Last week, Pivovarov shut down Open Russia, hoping to protect its members from prosecution. The closure came after Russian authorities designated Open Russia as “undesirable.”
The government has already outlawed more than 30 groups under a 2015 law that makes membership in “undesirable” organizations a criminal offense. Another bill now in the works will increase the punishment for members of those groups.
Pivovarov’s lawyers posted a letter Tuesday on Instagram. In it, the jailed leader said, “There is no cause for joy, but I don’t feel despondent.” He added: “There is a plan to put any people with a different view under arrest, but such people already are the majority.”
The lawyers say Russian authorities filed the charges against Pivovarov after he declared Open Russia’s closure.

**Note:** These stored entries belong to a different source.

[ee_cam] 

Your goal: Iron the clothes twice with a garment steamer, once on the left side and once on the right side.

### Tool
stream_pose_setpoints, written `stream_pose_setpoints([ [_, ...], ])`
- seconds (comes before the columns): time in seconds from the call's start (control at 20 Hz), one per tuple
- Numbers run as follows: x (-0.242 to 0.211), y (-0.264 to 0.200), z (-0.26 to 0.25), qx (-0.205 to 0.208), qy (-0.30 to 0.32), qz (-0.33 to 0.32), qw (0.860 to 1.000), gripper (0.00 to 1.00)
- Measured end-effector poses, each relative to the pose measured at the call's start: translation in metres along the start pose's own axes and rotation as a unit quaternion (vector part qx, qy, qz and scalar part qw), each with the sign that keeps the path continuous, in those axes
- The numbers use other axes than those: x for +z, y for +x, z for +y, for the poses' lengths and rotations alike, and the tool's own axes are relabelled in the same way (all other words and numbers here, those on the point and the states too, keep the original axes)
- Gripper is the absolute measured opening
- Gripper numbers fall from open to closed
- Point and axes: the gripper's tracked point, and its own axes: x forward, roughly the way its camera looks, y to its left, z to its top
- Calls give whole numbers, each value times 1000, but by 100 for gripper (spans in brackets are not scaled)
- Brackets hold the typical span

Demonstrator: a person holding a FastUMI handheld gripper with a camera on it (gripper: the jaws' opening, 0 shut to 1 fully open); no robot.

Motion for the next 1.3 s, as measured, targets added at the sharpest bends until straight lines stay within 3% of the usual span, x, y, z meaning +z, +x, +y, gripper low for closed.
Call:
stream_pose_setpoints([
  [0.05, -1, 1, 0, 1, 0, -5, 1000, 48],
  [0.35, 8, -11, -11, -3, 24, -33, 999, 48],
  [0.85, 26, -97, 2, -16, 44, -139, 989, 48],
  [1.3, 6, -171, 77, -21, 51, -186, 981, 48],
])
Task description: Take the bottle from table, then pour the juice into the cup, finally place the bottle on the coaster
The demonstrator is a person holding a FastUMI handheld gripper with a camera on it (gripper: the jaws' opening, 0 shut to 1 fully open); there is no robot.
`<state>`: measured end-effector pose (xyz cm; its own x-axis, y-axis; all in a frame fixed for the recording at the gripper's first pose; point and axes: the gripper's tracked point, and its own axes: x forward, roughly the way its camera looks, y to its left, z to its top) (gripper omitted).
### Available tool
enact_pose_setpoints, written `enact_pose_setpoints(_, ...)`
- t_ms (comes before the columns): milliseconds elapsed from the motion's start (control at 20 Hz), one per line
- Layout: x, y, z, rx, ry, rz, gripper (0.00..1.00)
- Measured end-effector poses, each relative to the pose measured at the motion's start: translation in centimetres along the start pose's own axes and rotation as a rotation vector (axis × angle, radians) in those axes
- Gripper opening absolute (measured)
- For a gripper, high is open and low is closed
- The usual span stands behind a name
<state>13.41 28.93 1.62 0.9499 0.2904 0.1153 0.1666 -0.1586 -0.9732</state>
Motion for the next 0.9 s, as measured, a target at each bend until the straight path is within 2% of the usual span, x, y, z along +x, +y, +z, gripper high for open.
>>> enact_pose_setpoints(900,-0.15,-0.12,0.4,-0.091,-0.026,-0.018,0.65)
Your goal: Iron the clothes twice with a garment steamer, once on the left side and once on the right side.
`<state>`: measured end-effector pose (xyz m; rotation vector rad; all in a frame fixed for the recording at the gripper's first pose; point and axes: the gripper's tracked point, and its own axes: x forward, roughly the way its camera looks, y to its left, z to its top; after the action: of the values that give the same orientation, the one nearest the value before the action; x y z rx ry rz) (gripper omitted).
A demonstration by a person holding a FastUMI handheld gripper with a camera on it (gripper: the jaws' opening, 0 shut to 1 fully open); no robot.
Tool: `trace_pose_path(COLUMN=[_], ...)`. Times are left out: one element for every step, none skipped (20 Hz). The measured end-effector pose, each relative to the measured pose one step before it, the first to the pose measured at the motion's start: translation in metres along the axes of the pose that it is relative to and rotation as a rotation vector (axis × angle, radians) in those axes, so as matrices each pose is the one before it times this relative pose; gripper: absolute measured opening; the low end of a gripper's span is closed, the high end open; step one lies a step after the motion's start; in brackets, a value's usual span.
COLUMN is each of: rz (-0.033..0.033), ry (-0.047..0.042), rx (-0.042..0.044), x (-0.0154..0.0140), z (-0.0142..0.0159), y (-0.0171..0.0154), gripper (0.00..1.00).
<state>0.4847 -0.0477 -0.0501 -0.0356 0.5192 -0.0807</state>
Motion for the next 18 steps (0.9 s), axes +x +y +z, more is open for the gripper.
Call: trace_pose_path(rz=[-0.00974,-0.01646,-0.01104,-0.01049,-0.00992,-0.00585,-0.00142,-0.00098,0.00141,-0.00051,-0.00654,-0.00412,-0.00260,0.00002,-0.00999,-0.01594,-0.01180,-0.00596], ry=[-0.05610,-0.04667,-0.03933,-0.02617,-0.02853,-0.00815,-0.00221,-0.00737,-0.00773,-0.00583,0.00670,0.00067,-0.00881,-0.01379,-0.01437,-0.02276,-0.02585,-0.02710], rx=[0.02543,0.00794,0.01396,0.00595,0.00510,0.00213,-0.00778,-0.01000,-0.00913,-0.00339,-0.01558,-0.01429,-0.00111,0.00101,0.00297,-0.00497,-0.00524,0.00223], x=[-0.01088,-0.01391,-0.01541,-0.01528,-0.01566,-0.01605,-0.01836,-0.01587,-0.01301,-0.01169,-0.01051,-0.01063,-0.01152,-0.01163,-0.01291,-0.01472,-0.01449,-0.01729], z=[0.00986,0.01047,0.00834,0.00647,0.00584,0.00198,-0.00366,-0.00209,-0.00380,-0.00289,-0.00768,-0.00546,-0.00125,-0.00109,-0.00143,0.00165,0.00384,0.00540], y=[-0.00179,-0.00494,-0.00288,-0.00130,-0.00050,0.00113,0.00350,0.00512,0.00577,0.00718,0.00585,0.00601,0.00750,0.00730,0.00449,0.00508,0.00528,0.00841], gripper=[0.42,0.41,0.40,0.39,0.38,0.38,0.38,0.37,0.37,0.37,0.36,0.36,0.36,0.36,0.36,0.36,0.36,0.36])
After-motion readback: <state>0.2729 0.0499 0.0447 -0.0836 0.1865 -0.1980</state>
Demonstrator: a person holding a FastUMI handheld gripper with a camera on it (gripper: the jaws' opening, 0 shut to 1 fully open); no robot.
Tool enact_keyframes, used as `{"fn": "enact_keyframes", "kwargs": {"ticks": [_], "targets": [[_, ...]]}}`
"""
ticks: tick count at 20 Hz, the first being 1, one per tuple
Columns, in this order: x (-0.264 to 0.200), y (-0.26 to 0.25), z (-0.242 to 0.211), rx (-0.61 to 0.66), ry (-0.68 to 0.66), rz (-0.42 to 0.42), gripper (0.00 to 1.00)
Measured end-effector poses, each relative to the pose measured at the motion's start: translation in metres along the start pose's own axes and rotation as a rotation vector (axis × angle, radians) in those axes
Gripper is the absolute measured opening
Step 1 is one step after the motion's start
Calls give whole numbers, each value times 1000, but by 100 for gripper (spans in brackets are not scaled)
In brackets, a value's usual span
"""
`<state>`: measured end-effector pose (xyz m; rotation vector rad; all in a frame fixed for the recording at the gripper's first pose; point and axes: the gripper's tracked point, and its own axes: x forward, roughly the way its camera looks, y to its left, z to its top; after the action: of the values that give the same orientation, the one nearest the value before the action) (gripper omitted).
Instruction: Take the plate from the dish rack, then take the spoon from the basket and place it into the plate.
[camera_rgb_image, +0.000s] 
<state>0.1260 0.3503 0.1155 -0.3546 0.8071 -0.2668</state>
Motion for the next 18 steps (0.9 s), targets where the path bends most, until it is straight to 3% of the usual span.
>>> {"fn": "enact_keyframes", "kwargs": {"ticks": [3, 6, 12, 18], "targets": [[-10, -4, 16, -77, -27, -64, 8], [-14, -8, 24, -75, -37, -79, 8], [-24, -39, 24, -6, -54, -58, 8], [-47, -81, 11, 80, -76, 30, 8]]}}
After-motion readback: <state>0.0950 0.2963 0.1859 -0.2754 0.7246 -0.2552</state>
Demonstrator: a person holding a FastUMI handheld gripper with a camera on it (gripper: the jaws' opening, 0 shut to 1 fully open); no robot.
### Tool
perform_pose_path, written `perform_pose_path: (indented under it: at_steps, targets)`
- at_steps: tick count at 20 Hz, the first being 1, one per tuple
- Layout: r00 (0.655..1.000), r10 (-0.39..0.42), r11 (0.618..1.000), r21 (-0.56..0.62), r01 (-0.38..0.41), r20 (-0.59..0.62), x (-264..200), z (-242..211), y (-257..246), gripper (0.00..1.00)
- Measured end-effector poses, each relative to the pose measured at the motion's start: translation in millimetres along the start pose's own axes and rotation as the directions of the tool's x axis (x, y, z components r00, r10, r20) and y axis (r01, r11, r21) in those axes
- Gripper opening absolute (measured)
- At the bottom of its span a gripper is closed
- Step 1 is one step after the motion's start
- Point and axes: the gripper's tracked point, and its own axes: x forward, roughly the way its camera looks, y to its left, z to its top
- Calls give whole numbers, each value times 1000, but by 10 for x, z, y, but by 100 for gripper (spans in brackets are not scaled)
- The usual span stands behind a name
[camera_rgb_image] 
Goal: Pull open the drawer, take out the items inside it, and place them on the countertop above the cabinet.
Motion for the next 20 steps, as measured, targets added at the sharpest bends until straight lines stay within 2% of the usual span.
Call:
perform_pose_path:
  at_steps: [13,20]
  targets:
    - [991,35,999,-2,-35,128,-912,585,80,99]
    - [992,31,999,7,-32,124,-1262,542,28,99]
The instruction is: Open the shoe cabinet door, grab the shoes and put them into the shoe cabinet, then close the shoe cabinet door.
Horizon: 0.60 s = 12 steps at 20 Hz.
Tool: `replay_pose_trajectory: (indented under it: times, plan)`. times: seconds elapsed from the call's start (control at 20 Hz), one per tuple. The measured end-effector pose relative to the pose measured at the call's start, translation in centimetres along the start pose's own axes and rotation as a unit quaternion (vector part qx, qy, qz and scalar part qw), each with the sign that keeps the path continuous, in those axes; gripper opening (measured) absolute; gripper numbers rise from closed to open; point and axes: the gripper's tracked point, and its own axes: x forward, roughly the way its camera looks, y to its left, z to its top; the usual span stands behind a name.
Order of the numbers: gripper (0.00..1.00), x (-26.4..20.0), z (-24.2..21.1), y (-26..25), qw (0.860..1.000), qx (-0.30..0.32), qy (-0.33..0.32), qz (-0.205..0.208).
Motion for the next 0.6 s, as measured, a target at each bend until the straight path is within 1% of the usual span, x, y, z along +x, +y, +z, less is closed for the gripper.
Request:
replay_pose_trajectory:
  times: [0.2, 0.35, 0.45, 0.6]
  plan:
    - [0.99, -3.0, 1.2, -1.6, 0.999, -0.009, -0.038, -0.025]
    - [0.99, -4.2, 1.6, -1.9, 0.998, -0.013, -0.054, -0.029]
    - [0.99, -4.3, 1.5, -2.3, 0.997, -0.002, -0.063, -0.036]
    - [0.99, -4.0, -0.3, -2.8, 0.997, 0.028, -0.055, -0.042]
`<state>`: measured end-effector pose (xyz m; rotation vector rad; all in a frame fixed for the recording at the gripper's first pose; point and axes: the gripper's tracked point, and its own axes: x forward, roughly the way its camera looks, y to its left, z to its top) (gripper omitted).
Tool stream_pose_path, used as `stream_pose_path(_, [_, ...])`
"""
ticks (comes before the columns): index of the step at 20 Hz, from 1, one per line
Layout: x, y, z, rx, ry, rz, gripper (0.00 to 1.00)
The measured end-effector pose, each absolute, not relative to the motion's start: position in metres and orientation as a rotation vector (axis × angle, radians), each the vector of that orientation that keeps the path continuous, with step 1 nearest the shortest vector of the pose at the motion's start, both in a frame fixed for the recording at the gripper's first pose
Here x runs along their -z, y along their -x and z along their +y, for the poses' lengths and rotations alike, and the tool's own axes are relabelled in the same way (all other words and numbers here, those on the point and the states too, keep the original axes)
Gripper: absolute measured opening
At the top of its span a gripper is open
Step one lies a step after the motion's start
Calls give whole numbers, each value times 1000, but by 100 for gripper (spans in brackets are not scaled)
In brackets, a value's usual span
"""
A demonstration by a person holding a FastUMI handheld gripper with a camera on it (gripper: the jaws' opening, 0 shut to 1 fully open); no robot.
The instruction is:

Natalia Zviagina, the director of Amnesty International’s Moscow office, says, “The Russian authorities must end reprisals against their political opponents and other critical voices in the country.”
In March, police briefly detained about 200 participants of a meeting of municipal council members that Open Russia helped organize.
Putin’s most determined political foe, Alexei Navalny, was arrested in January upon his return from Germany. He had spent five months there recovering from a poisoning that he blames on the Kremlin. The government sentenced him to two and a half years in prison in February. (See Navalny Re-arrested.)
In April, Navalny went on a 24-day hunger strike to protest the lack of medical treatment in prison. He ended the strike last month after getting the medical attention he demanded.
On Monday, he asked a court to halt the hourly night-time checks in his cell. He argues the checks “effectively amount to torture,” telling the judge that “you would go mad in a week” if subjected to such regular wake-ups.
With Navalny in prison, prosecutors have asked a Moscow court to label his Foundation for Fighting Corruption and his network of regional offices as extremist groups. At the same time, officials are proposing another bill to bar members, donors, and supporters of extremist groups from seeking public office. That measure would keep Navalny’s associates from running for parliament in September. Groaning indeed.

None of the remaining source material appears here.